Ola Ismail, Labeeb Ali, Toyin Shittu, Mohamed S. Kuttiyathil, Ala Hamid, Muhammad Iqbal, Abbas Khaleel, Surya Mol Nambyaruveettil, Mohammednoor Altarawneh

Research output: Contribution to journalArticlepeer-review


Biomass has supplanted traditional fuels as the principal renewable energy source due to its carbon neutrality. Because of its high viscosity, thermal instability, and undesired coke production, biomass oil has limited applicability; however, hydro-treatment procedures can address these drawbacks and produce bio-oil fuels that meet industry standards. Consequently, compounds containing hydroxyl entities, especially oxygenated aromatics, are treated using the hydro-deoxygenation (HDO) process. Deoxygenation has seen the rise of effective transition metal-supported catalysts, both noble and non-noble, which have impeded the usage of traditional sulfided catalysts. Nevertheless, there are a number of reports in the literature of successful HDO processes using sulfided catalysts. As a model material for waste biomass, date pits were deoxygenated using 10 % Co–MoS2 produced via incipient wet impregnation in this study.

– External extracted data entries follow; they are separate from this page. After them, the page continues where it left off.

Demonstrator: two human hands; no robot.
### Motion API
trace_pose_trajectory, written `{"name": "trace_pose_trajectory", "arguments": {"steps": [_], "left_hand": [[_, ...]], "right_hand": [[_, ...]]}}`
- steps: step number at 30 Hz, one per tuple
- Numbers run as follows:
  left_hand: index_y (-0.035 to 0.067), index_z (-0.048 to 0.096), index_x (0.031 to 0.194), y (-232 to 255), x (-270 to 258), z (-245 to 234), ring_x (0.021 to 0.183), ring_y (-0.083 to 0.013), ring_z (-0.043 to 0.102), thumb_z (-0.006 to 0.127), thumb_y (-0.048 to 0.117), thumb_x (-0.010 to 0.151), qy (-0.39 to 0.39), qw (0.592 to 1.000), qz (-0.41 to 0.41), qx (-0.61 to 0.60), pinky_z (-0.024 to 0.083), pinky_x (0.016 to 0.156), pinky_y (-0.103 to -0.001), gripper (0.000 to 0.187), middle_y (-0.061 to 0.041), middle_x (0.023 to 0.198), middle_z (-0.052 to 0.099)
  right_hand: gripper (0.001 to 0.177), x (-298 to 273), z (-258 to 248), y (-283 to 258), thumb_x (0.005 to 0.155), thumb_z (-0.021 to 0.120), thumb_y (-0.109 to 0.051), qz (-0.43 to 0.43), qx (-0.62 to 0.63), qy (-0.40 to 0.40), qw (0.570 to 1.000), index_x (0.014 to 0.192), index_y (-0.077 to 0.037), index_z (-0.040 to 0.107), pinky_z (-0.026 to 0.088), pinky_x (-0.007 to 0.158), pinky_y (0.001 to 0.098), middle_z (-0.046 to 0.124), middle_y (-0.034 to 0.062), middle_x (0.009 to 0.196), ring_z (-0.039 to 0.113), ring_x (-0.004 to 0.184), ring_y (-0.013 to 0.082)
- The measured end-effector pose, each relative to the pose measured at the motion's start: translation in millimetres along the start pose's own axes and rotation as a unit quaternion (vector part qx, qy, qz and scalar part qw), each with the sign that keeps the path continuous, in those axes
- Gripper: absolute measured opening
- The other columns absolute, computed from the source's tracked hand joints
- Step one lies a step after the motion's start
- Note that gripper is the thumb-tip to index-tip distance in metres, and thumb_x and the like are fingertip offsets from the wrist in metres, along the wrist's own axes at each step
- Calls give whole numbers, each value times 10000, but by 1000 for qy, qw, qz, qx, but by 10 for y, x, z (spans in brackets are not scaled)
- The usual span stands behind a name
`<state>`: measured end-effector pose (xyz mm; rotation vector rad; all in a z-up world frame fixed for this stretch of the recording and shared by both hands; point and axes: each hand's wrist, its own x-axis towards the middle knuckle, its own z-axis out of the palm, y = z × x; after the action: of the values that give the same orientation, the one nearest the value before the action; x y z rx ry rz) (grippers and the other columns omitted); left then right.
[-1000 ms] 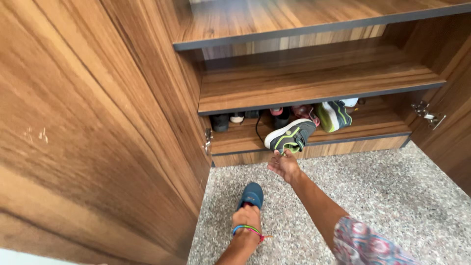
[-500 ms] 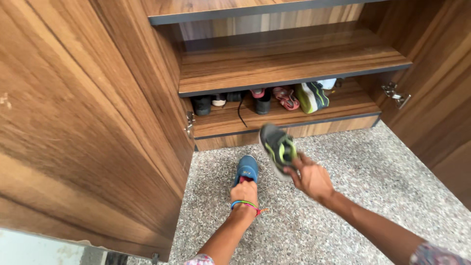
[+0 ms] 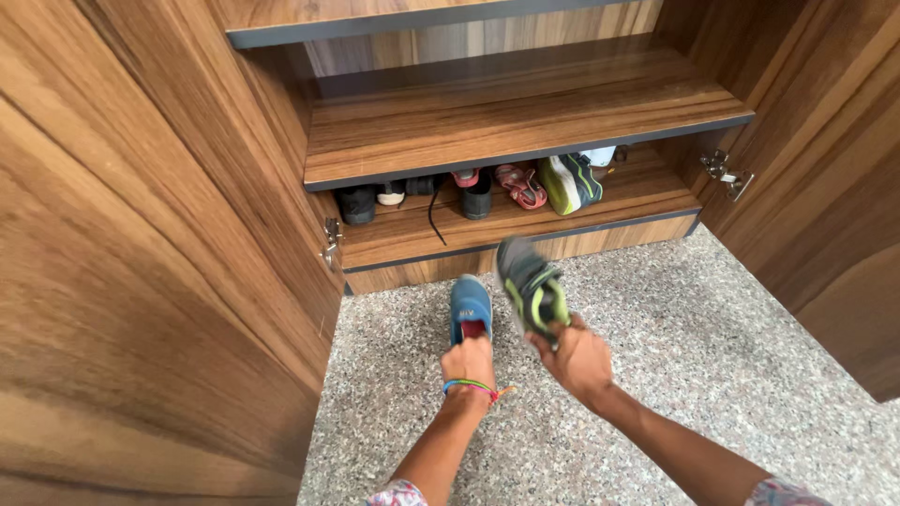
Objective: The person repeatedly removes pairs of shoes from a wooden shoe cabinet and places them on a tiled floor next to a parked car. The person then picks up shoes from the floor and returns them to the cabinet, repeating this cycle multiple times.
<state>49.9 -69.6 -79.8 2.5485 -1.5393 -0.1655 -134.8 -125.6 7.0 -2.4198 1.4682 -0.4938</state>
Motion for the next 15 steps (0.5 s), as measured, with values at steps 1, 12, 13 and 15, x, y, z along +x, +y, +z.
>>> {"name": "trace_pose_trajectory", "arguments": {"steps": [1,12,13,15], "left_hand": [[158,744,1016,1,25,47,922,-275,763,526,131,1021,-5,1000,5,19,610,767,-408,220,-117,1002,769],[191,724,1086,184,-67,528,964,-225,751,498,172,1040,-28,993,55,97,603,767,-380,232,-70,1069,749],[193,726,1090,200,-38,474,972,-227,753,495,168,1047,-34,995,40,87,605,780,-378,237,-70,1078,755],[197,731,1099,245,-13,379,989,-232,758,488,161,1061,-47,997,9,68,610,804,-373,248,-71,1096,769]], "right_hand": [[455,15,-9,6,883,670,-529,-13,-4,38,999,1017,-106,767,612,702,488,698,202,1100,744,807,387],[562,-175,33,317,837,636,-679,28,-113,-161,980,1105,-196,740,592,867,482,756,167,1010,741,963,356],[568,-163,-6,329,853,625,-687,22,-120,-156,980,1110,-193,737,590,871,485,758,173,1011,739,968,360],[558,-139,-82,334,877,622,-678,22,-121,-174,977,1134,-193,724,580,893,482,748,181,1022,728,995,366]]}}
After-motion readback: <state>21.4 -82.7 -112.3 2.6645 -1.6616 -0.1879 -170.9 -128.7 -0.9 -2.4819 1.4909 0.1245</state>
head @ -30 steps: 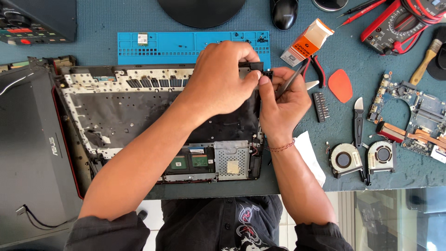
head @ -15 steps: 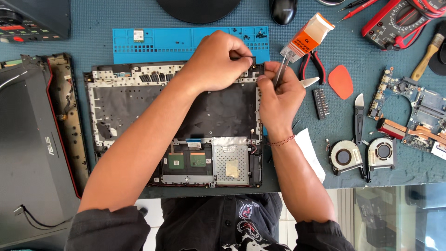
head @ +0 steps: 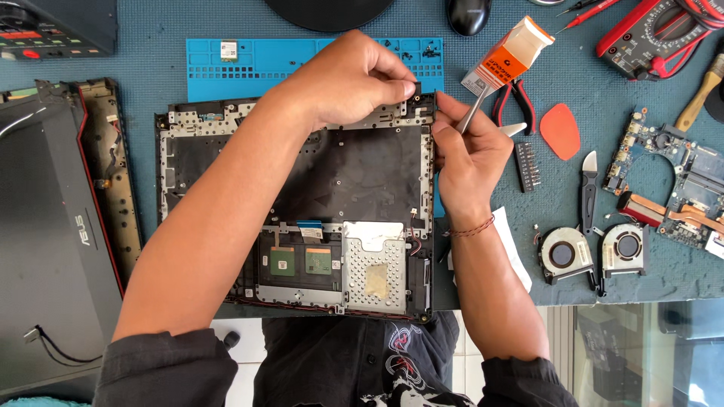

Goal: The person uses tweezers to remove small components from a disassembled laptop chassis. They then use a white cloth to wipe the tweezers and handle small parts over the workbench. The person continues to manipulate small components within the laptop chassis using the tweezers.

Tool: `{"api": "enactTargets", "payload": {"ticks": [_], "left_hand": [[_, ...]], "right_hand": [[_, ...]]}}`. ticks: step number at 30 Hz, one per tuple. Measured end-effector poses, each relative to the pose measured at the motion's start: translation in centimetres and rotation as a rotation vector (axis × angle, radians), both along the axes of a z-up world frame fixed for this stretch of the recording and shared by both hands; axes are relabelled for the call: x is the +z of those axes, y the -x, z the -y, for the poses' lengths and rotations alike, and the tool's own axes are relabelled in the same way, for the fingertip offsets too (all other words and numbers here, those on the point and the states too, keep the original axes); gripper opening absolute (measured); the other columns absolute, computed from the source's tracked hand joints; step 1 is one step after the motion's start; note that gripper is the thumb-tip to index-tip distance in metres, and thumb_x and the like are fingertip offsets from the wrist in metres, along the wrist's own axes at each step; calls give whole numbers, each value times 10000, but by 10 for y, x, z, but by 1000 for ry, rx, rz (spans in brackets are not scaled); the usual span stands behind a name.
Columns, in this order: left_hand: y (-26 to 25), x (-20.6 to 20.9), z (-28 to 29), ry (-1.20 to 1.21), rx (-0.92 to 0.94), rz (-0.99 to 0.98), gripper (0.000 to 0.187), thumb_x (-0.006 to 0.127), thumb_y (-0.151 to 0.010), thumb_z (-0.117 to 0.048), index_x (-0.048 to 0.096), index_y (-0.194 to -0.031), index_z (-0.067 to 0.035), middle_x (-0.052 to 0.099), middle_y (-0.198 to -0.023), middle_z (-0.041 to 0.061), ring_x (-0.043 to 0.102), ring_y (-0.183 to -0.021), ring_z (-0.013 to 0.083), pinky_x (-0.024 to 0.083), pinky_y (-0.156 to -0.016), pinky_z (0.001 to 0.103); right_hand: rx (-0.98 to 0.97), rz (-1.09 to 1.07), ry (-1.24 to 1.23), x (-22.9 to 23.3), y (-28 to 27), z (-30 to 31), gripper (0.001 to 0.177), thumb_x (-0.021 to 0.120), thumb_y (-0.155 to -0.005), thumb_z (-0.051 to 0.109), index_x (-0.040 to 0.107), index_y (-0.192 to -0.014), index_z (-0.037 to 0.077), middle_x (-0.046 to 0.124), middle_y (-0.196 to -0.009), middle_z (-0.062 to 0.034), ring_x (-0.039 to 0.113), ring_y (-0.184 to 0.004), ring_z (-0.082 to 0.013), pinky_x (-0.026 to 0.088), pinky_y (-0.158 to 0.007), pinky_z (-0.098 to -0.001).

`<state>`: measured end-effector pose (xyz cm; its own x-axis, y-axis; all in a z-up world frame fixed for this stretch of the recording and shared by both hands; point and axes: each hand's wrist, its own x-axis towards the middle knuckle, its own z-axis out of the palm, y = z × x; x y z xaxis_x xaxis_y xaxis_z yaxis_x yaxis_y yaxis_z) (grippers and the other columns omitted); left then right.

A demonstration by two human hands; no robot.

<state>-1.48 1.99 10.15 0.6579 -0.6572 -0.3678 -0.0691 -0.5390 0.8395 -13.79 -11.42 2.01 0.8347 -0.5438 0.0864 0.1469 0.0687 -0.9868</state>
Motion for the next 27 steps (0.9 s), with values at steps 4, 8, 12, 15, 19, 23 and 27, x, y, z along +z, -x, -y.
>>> {"api": "enactTargets", "payload": {"ticks": [4,8,12,15,19,23,27], "left_hand": [[2,2,0,-9,21,2,182,637,-851,-246,753,-977,-185,727,-866,-79,599,-810,-2,456,-730,214],[6,8,1,-36,40,12,189,639,-833,-275,766,-945,-192,709,-801,-89,565,-756,-3,432,-700,202],[9,-8,8,-168,0,67,236,641,-842,-309,730,-1018,-179,697,-1127,23,636,-1061,189,492,-854,350],[7,-38,12,-188,-7,182,164,666,-849,-276,738,-919,-146,687,-1098,77,609,-1086,277,497,-838,454],[9,-52,14,-254,25,216,156,666,-859,-282,752,-909,-161,707,-1001,53,571,-1085,287,460,-873,458],[10,-71,10,-178,24,368,173,685,-832,-231,746,-947,-119,620,-975,131,555,-1055,386,443,-878,557],[15,-78,7,-78,5,407,157,656,-845,-139,726,-965,-67,613,-843,125,590,-992,414,420,-881,604]], "right_hand": [[-24,-20,120,-2,2,1,256,602,-853,25,687,-1095,17,582,-749,19,410,-591,-38,356,-510,-186],[-48,-29,158,-1,1,-1,229,593,-863,39,698,-1064,11,527,-686,28,394,-585,-46,339,-524,-195],[-18,-160,527,3,0,9,148,598,-870,116,716,-899,31,706,-851,-19,583,-784,-64,458,-668,-241],[14,-307,632,3,1,10,396,638,-932,210,435,-610,104,336,-567,56,284,-599,-70,258,-520,-295],[93,-369,672,10,0,9,469,592,-961,253,323,-599,124,273,-556,53,242,-588,-86,210,-518,-313],[-18,-128,724,25,-1,9,319,540,-972,237,624,-715,67,639,-691,-55,556,-624,-157,390,-554,-291],[-12,184,579,20,0,12,228,560,-1001,131,687,-923,-41,594,-710,-156,584,-508,-189,452,-449,-267]]}}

The catalyst had a specific surface area of 15 m2/g, as proven by the nitrogen adsorption/desorption technique, the most essential analysis. Additionally, the catalyst was analyzed using XRD, SEM-EDX, HRTEM, and FTIR (for both the biomass deoxygenated products and the catalyst). The date pit pyrolysates were subjected to temperatures ranging from 100 to 500 °C in a 2-stage catalytic reactor for HDO. At 300 °C, 400 °C, and 500 °C, the condensable and non-condensable fractions could be identified. Deoxygenated aromatics were initially detected at 400 °C, with a complete conversion to benzene derivatives occurring at 500 °C, in contrast to the furanic products, which were primarily prevalent at 300 °C. At 18.12 % for the condensable fraction and 30.70 % for the non-condensable fraction, toluene had the highest relative area. Various oxygenated aromatic HDO reaction routes leading to toluene production were covered. The findings presented here opens the door to the potential widespread usage of Co–MoS2 in HDO processes with actual biomass fuels.

Original languageEnglish
Article number100734
JournalCase Studies in Chemical and Environmental Engineering
Publication statusPublished - Jun 2024


  • Biomass
  • Hydro-deoxygenation
  • Reaction mechanism
  • Sulfided catalysts
  • Toluene

ASJC Scopus subject areas

  • Environmental Engineering
  • Environmental Chemistry
  • General Chemical Engineering
  • Environmental Science (miscellaneous)
  • Engineering (miscellaneous)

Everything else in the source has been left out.